## Exercise instructions
Reproduce, from the line containing "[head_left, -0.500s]" to the last line of the material, every line exactly.

## Source material
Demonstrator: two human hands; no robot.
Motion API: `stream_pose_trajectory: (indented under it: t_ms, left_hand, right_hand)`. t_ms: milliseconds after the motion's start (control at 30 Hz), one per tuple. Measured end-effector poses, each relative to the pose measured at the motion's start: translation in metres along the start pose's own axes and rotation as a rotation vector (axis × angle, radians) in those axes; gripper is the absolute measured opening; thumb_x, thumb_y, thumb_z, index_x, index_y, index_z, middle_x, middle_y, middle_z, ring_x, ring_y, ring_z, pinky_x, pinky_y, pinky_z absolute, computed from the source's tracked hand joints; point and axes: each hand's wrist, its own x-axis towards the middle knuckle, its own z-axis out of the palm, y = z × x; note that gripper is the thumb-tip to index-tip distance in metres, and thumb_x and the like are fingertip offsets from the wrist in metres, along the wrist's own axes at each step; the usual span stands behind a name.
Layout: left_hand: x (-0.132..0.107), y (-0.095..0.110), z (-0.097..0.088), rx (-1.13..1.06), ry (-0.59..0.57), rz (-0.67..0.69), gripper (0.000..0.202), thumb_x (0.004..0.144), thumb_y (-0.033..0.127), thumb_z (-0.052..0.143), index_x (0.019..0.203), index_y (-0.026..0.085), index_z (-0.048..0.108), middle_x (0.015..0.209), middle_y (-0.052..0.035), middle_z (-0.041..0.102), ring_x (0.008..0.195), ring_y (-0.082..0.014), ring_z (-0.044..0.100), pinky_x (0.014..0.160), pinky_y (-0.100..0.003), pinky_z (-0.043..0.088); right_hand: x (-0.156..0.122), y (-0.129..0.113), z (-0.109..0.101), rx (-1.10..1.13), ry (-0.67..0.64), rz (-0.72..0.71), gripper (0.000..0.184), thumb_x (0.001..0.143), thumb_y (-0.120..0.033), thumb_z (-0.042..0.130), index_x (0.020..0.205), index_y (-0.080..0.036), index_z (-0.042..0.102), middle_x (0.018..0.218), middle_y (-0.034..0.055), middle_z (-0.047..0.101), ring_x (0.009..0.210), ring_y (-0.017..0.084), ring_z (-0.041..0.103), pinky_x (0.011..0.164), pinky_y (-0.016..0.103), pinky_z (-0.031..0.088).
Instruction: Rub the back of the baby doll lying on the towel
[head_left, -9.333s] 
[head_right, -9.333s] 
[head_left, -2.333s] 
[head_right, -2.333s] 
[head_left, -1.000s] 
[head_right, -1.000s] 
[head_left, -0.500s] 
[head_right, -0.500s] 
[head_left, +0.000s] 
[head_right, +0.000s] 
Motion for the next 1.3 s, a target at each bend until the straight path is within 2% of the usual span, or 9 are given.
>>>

## Response
[head_left, -0.500s] 
[head_right, -0.500s] 
[head_left, +0.000s] 
[head_right, +0.000s] 
Motion for the next 1.3 s, a target at each bend until the straight path is within 2% of the usual span, or 9 are given.
>>>

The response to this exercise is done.